RIP Donny Macleod! He died one year later, presenting this wonderful program on 6th September 1984, from a heart attack in 1984, aged 52, after a short struggle with bowel cancer! What a great presenter and person!
Was going to say the same thing - what a great presenter Donnie was, if I heard someone presenting like that nowadays, 40 years on, it wouldn't be at all out of place.
I think it's fascinating just how forward-thinking this style of programming was. Everything about the workflow was modern or had some innovation, and the concept itself broke the mould of having programmes being 'events', instead proving that television could provide a live stream of information that could be dipped in and out of as the morning progressed.
Donny Macleod was great. Pebble Mill At One was a great magazine program. I used to watch it together with my Dad during school lunch breaks. Please put up more Donny!
Donny McLeod - the mainstay of Pebble Mill at One. He was my company on my afternoons off school poorly, sipping lucozade and being fed orangy junior aspirin…
I remember the morning at TV Centre where we struggled to get on air. There was overnight work on the BBC1 TX signal and it was unusable. The national fibre optic transmitters to the regions would not lock to it so all transmitters stayed off. We eventually got a working signal to Crystal Palace and the country then went into RBS (rebroadcast standby) where as a backup a transmitter also had TV aerial looking at the nearest transmitter/ relay and then transmitted that. Pretty much by the time the signal got to John O’Groats this way the picture was pretty dodgy
I remember watching 👀 Pebble Mill at 1 as a child at my Nan’s 👵 house waiting for my Uncle Colin to come home from work to have his dinner and go back to work again.
Lemmy and Frank Bough were born just a few miles apart. Imagine - one became a famously debauched figure notorious for depraved sex and rampant drug taking. And the other became the lead singer of Motorhead.
I know one of the people who worked with Frank.
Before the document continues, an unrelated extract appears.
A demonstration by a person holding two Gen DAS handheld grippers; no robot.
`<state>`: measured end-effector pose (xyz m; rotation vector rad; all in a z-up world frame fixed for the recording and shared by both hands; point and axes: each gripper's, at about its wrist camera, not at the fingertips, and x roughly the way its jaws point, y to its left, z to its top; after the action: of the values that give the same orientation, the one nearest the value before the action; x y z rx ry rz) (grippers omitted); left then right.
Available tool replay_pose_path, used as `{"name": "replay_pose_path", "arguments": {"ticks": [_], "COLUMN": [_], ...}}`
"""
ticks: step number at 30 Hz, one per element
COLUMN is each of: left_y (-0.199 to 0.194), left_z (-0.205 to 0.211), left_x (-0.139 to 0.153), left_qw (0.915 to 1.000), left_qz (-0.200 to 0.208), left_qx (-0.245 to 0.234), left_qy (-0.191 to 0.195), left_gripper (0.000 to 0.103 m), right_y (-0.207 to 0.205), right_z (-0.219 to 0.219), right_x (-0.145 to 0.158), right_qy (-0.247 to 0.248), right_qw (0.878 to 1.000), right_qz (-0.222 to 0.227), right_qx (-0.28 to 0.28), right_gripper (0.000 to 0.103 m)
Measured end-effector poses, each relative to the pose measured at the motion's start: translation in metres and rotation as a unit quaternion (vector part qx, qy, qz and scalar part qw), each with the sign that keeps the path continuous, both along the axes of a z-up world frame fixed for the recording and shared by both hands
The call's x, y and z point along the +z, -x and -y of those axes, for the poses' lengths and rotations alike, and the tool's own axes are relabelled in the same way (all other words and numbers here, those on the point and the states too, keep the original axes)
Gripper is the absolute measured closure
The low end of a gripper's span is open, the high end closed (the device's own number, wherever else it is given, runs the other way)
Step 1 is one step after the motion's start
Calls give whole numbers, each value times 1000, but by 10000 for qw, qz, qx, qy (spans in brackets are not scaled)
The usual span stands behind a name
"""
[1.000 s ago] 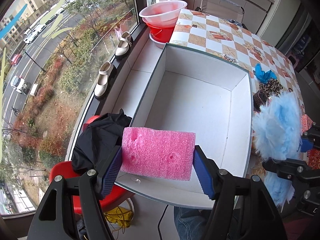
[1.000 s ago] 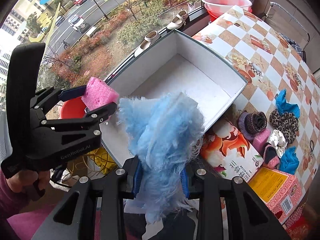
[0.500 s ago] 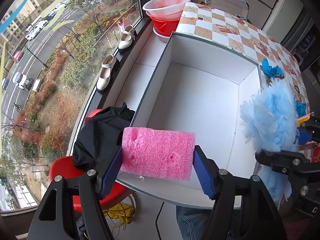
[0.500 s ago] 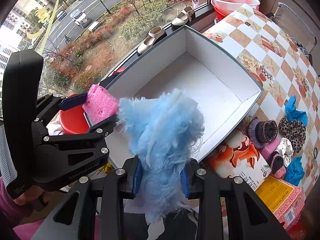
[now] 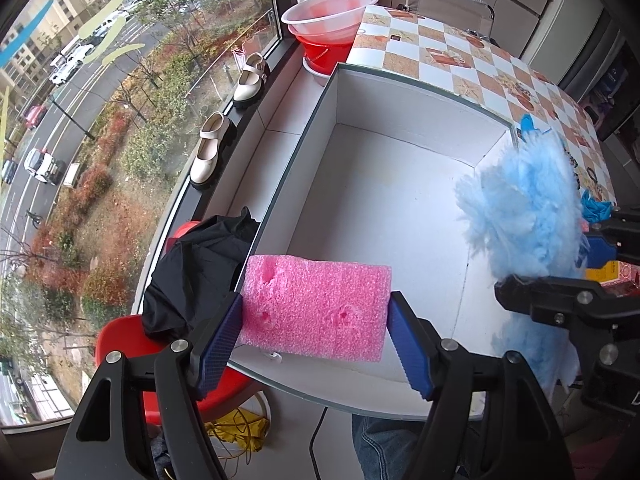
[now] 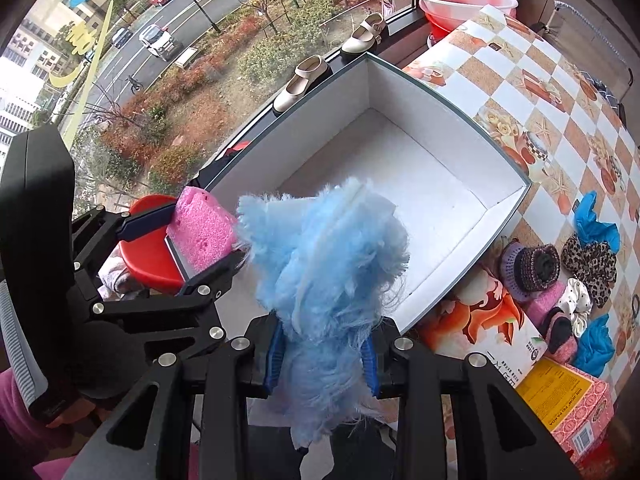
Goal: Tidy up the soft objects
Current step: 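Lower the sponge into the white box and open the left tool while the right tool drops the duster, then withdraw both tools from the box and move back over the soft items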
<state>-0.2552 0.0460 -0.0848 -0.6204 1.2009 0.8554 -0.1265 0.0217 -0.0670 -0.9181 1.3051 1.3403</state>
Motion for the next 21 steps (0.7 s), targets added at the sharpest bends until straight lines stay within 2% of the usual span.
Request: {"name": "replay_pose_path", "arguments": {"ticks": [2, 4, 9, 10, 12, 16, 21], "left_y": [3, 5, 6, 6, 6, -2, -21], "left_z": [-4, -8, -9, -10, -10, -12, -11], "left_x": [-3, -9, -10, -8, -2, 9, 17], "left_qw": [9994, 9980, 9974, 9973, 9965, 9937, 9964], "left_qz": [191, 279, 278, 327, 490, 784, 551], "left_qx": [86, 159, 277, 296, 291, 138, -66], "left_qy": [282, 553, 606, 581, 609, 787, 646], "left_gripper": [25, 21, 17, 17, 8, 7, 7], "right_y": [-1, -4, -14, -16, -22, -36, -45], "right_z": [0, -1, 1, 3, 7, 17, 28], "right_x": [1, 5, 16, 18, 20, 28, 40], "right_qy": [-43, -157, -329, -331, -308, -350, -485], "right_qw": [10000, 9998, 9988, 9986, 9982, 9964, 9939], "right_qz": [-53, -42, 154, 173, 218, 217, 238], "right_qx": [-65, -138, -335, -378, -469, -736, -961], "right_gripper": [31, 15, 13, 13, 13, 13, 13]}}
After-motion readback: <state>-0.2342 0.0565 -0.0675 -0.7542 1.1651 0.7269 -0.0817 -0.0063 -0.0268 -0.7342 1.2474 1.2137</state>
He was unflappable and would prank the other presenters by cracking X-rated jokes seconds before going live
Smoking in the office- one of those things that reminds you, however much nostalgia you have for the past, there are things about it that mean it wasn't always better.
Funnily enough, the morning after watching this video I caught the last 15 minutes or so of Angels One Five on BBC2 - starring Michael Dennison and Dulcie Gray!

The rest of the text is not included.